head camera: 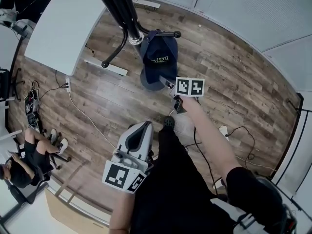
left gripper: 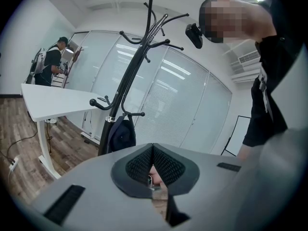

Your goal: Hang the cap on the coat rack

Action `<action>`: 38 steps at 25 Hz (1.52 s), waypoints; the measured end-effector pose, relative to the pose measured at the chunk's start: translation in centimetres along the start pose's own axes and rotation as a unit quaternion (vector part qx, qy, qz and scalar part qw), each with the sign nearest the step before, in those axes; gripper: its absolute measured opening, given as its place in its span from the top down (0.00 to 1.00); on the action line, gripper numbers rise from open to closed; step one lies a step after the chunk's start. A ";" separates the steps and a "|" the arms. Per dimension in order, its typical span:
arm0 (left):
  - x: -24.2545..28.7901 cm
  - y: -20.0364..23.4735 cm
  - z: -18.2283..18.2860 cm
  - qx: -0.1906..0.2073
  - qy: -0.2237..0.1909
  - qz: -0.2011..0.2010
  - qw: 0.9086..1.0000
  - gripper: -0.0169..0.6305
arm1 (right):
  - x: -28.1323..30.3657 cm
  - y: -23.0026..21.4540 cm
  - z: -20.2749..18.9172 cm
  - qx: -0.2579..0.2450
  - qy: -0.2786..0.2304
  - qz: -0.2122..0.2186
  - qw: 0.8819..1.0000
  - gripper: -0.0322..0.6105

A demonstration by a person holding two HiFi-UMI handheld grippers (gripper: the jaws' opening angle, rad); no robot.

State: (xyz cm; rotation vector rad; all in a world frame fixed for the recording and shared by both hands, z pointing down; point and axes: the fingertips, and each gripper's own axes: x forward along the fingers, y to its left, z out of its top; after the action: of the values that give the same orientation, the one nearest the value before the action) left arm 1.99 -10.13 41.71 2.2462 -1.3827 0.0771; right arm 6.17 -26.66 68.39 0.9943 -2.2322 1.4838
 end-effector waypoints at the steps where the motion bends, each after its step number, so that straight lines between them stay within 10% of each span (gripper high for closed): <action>1: 0.0 0.0 0.0 -0.001 0.000 0.001 1.000 0.95 | 0.0 -0.2 0.1 0.000 -0.003 -0.002 1.000 0.54; 21: -1.1 -0.3 -1.0 -0.019 0.013 -0.004 1.000 0.95 | -2.7 -1.6 -0.9 0.006 -0.026 -0.030 0.999 0.49; 38: -6.5 2.8 0.3 -0.006 -0.021 -0.106 0.994 0.95 | -9.1 7.5 -5.4 -0.076 -0.087 -0.040 0.993 0.59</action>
State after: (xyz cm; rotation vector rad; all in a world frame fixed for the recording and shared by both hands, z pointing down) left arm -3.61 -5.91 40.62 2.3825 -1.1548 -0.0497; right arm 6.92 -16.58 60.32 1.1887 -2.3522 1.2153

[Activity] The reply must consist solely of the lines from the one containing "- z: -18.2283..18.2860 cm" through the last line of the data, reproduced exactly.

[Answer to this task]
  - z: -18.2283..18.2860 cm
  - qx: -0.1906..0.2073
  - qy: -0.2237..0.1909
  - qz: -0.2011..0.2010
  - qw: 0.9086..1.0000
  - gripper: -0.0169..0.6305
arm1 (right):
  - x: -28.1323..30.3657 cm
  - y: -23.0026..21.4540 cm
  - z: -20.2749..18.9172 cm
  - qx: -0.2579..0.2450
  - qy: -0.2786..0.2304
  - qz: -0.2122..0.2186
  - qw: 0.8819..1.0000
  - gripper: -0.0322..0.6105

A demonstration by a person holding two HiFi-UMI handheld grippers (gripper: the jaws' opening angle, rad); no robot.

State: (xyz cm; rotation vector rad; all in a world frame fixed for the recording and shared by both hands, z pointing down; point and axes: the fingertips, and each gripper's own axes: x forward along the fingers, y to its left, z out of its top; after the action: of the values that give the same orientation, the one nearest the value before the action) left arm 1.99 -10.13 41.71 2.2462 -1.3827 0.0771; right arm 6.17 -26.66 68.39 0.9943 -2.2322 1.4838
 end-effector waypoints at the steps where the motion bends, each after its step number, so that straight lines between them stay within 10% of each span (gripper high for closed): <action>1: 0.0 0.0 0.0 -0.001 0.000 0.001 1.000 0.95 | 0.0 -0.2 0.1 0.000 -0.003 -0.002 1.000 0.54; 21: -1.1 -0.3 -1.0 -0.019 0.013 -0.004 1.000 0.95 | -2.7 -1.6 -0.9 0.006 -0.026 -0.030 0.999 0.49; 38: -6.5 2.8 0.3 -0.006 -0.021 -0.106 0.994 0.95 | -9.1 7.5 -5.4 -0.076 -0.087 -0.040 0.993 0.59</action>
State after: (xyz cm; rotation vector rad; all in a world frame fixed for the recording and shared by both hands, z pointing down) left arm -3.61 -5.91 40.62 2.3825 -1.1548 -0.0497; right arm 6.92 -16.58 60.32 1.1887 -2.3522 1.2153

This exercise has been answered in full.